- Why is my syntax so bad?
- Why did I decide to become a writer?
- I don't understand what this symbol means.
- I don't understand how to use semi-colons, but I'm going to use them anyway! Damn you, correct grammar!
- I really don't like these characters. They have so many feelings.
- Why did I decide to write this book?
- Everyone who says I'm a good writer is lying to me, I just know it.
- There are too many exclamation marks.
- Why did I think that was funny?
- I'm just confused now.
- Imagine how terrible the reviews will be.
- What is this book even about?
- I really do not like these characters.
- I should just kill them all off in the end!
- I already did that. No one liked that draft.
- Why are there so many pages?
- How do people who write decent-length books manage to edit them?
- Is it possible for overthinking to overwhelm my brain and make it shut down?

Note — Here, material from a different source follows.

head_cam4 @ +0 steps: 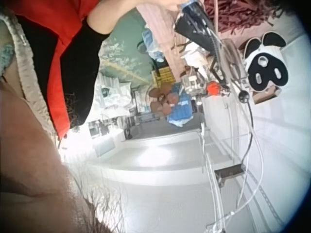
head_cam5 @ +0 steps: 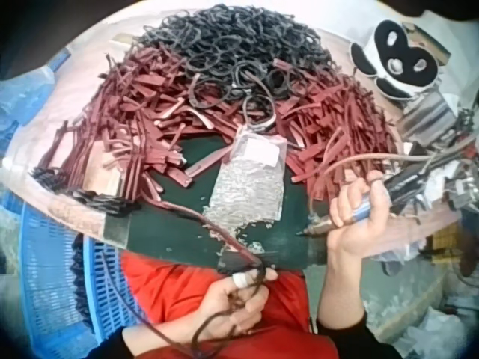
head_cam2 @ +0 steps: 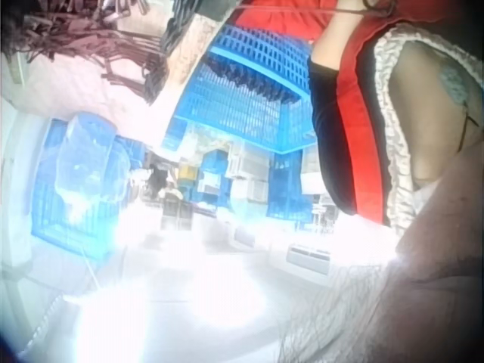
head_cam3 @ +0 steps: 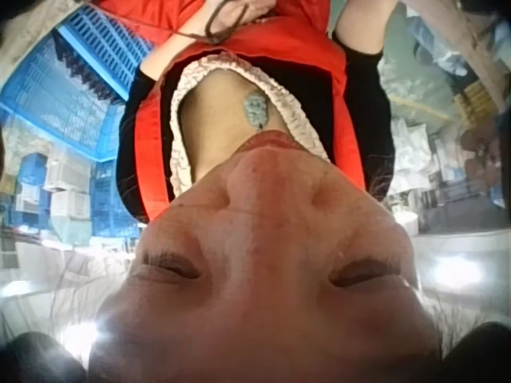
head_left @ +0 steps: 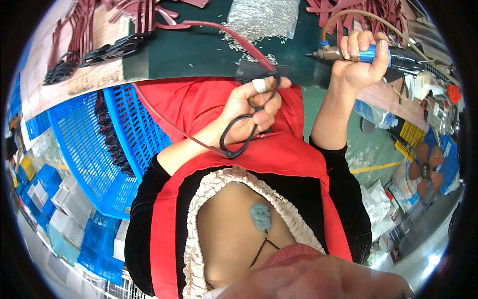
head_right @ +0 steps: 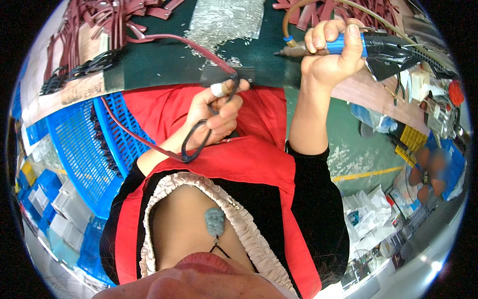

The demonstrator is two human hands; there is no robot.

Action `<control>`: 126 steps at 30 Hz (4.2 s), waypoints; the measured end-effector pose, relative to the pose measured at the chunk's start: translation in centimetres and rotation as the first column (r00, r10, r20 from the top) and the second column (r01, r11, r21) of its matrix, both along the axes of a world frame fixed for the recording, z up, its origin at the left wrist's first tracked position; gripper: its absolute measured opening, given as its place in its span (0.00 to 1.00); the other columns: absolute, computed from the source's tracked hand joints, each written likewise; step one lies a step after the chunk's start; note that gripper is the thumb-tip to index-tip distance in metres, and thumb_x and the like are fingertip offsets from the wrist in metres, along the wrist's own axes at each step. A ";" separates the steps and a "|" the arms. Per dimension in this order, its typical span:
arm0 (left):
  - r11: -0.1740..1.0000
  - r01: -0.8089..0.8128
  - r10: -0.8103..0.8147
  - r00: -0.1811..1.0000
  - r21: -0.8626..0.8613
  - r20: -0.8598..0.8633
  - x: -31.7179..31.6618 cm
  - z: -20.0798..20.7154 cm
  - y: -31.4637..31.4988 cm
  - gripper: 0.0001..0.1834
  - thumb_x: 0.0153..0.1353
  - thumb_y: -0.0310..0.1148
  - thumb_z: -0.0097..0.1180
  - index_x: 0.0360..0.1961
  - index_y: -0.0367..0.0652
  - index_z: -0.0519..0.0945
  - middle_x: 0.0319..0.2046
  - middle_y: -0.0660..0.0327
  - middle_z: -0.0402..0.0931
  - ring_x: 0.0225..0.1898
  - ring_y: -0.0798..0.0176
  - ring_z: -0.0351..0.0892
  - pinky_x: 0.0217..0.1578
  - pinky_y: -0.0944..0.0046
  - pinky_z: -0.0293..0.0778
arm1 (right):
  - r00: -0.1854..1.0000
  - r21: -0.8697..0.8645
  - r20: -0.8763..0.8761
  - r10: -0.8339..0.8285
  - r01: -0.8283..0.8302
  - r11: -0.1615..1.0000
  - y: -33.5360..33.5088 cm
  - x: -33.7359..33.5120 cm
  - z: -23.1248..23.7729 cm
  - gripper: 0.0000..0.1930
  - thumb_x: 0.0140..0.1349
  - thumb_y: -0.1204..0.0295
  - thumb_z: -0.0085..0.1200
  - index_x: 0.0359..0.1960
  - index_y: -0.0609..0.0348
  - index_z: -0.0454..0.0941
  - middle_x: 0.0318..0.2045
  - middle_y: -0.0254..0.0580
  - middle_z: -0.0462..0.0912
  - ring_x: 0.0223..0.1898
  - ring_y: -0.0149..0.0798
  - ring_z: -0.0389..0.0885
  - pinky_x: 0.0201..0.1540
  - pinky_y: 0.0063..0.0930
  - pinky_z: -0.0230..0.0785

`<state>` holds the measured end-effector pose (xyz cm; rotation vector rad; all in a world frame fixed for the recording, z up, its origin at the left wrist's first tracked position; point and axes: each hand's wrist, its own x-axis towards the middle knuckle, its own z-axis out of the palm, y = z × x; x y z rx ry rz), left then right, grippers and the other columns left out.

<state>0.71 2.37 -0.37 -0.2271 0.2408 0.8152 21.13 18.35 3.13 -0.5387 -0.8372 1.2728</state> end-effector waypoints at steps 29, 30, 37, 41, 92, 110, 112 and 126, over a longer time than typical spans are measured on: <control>0.553 -0.574 0.595 -0.236 0.604 -0.768 -17.7 5.8 -6.0 0.27 0.75 0.52 0.44 0.53 0.35 0.73 0.20 0.63 0.71 0.15 0.69 0.66 0.17 0.67 0.63 | 0.845 0.147 0.517 0.138 -0.247 0.958 -5.5 -8.5 -1.0 0.09 0.72 0.80 0.50 0.49 0.71 0.79 0.43 0.42 0.77 0.38 0.29 0.80 0.44 0.22 0.74; 0.503 -0.553 0.513 -0.428 0.665 -0.744 -19.8 6.1 -7.2 0.23 0.75 0.48 0.47 0.52 0.37 0.73 0.20 0.65 0.68 0.15 0.71 0.63 0.16 0.69 0.60 | 0.851 0.122 0.510 0.124 -0.215 0.969 -5.4 -7.6 -1.6 0.08 0.72 0.81 0.50 0.48 0.71 0.79 0.42 0.42 0.78 0.37 0.29 0.79 0.43 0.22 0.73; 0.379 -0.561 0.209 -0.723 0.736 -0.659 -22.2 3.1 1.8 0.20 0.74 0.44 0.52 0.50 0.34 0.73 0.34 0.55 0.74 0.30 0.61 0.75 0.28 0.61 0.73 | 0.863 0.084 0.495 0.102 -0.165 0.983 -5.7 -6.7 -1.4 0.07 0.70 0.83 0.50 0.45 0.70 0.80 0.40 0.40 0.78 0.35 0.28 0.79 0.42 0.21 0.73; 0.687 0.269 0.129 -0.959 0.675 0.251 -20.8 0.9 4.6 0.23 0.76 0.40 0.43 0.57 0.31 0.79 0.57 0.37 0.75 0.63 0.41 0.70 0.69 0.49 0.59 | 0.650 0.099 0.757 0.066 -0.213 0.972 -4.1 -6.0 0.3 0.08 0.67 0.83 0.55 0.47 0.67 0.80 0.40 0.39 0.79 0.37 0.28 0.80 0.42 0.21 0.73; 0.499 -0.147 0.866 0.090 0.854 -0.491 -0.6 -2.1 -1.2 0.23 0.69 0.21 0.59 0.56 0.45 0.59 0.51 0.46 0.75 0.60 0.39 0.79 0.58 0.46 0.81 | 0.693 -0.158 0.704 0.155 -0.060 0.986 -10.0 -4.2 -2.7 0.07 0.70 0.76 0.60 0.46 0.67 0.83 0.35 0.33 0.85 0.31 0.20 0.79 0.31 0.17 0.73; 0.596 0.026 0.801 0.048 0.803 -0.597 -0.4 -0.7 -1.7 0.27 0.59 0.22 0.71 0.56 0.35 0.71 0.52 0.53 0.71 0.61 0.49 0.79 0.62 0.54 0.77 | 0.200 0.344 0.933 -0.299 -0.253 0.904 -12.9 -5.1 0.0 0.14 0.56 0.77 0.66 0.45 0.57 0.83 0.40 0.40 0.85 0.40 0.44 0.87 0.41 0.35 0.82; 0.654 0.072 0.753 0.040 0.753 -0.657 -1.3 -0.3 -1.0 0.17 0.66 0.24 0.66 0.53 0.35 0.75 0.54 0.52 0.72 0.60 0.51 0.79 0.61 0.55 0.77 | 0.289 0.297 0.936 -0.200 -0.343 0.891 -12.5 -3.2 -0.3 0.13 0.58 0.76 0.65 0.46 0.58 0.84 0.43 0.44 0.87 0.45 0.43 0.88 0.47 0.34 0.83; 0.550 0.398 0.793 0.026 0.734 -0.608 -1.8 1.8 -1.8 0.20 0.53 0.16 0.72 0.48 0.40 0.84 0.65 0.45 0.69 0.61 0.47 0.80 0.60 0.54 0.77 | 0.828 0.105 -0.495 0.264 -0.245 0.964 6.3 0.8 -0.8 0.17 0.71 0.56 0.55 0.51 0.55 0.77 0.32 0.29 0.70 0.30 0.29 0.69 0.28 0.24 0.61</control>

- Who invented the em-dash? I don't like them.
- How do other people manage to write actual good books?
- There must be a secret.
- I bet J.K. Rowling made a deal with the devil.
- Can I make a deal with the devil? I promise to give up the internet in exchange for becoming a literary genius.
- Didn't work.
- I've heard the words 'show don't tell' so many times now they've lost all meaning.
- Will this process never end?
- There's only like three hundred things left to change. I can do it!
- I should just take up accountancy.
- Books are totally overrated anyway.
- This is probably a coma dream anyway.
- People are dying of starvation right now and I'm worried about not being a good writer. Shame on me.
- Once this is finished, I will never even think about this book again.
- (Apart from when I have to convince people to read it.)
- (And apart from the next round of editing.)
- (Okay, I will have to think about this book again. But it will be painful for me.)
- This is all Gutenberg's fault. Thanks a lot, Johannes.